(Beginning of Data supplied)

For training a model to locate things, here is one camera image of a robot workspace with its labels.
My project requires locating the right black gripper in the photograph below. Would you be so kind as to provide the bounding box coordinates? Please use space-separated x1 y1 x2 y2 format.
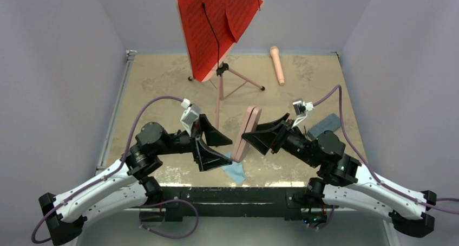
241 113 319 168

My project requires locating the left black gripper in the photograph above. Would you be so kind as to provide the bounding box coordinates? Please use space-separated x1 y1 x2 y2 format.
155 114 232 170

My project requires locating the pink glasses case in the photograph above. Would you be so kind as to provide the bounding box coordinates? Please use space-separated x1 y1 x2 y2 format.
230 105 263 163

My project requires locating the light blue cleaning cloth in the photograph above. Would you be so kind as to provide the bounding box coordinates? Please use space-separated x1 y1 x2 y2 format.
221 161 246 185

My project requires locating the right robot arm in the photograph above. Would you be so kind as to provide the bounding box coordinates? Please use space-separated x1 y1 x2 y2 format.
241 114 436 238

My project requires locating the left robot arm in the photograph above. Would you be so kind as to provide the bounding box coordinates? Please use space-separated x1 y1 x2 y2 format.
39 114 232 245

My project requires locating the blue glasses case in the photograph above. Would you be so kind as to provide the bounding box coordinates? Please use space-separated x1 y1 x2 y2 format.
306 113 341 140

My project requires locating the pink music stand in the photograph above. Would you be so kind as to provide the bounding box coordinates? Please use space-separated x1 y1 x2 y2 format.
178 63 265 128

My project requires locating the pink toy microphone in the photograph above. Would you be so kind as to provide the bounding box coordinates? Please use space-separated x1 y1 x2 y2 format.
270 46 285 86

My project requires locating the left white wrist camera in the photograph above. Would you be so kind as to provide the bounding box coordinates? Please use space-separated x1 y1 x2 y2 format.
180 99 201 136

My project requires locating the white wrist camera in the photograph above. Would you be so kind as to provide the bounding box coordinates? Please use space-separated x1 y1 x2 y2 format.
180 99 201 136
292 99 314 127

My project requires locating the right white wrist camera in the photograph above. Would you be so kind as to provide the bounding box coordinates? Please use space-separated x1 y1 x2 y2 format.
292 99 314 127

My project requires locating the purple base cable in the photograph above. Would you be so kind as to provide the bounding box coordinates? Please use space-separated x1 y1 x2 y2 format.
139 199 199 239

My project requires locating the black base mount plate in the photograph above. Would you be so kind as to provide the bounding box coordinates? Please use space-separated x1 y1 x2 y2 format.
127 186 338 224

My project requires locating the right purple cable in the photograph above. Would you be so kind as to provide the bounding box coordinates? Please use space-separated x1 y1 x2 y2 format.
312 85 459 215

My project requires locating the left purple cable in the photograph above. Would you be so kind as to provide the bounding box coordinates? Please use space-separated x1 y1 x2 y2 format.
30 96 184 244

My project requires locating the aluminium frame rail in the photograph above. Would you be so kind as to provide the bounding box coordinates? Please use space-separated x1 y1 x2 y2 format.
64 50 137 246

(End of Data supplied)

### Directions
Find "My project requires locating the aluminium" in the data above, then repeat that line and all lines after it exactly, ending with the final line.

### Exercise response
My project requires locating the aluminium frame rail in the photograph above. Would you be so kind as to provide the bounding box coordinates? Please use space-separated x1 y1 x2 y2 format.
64 50 137 246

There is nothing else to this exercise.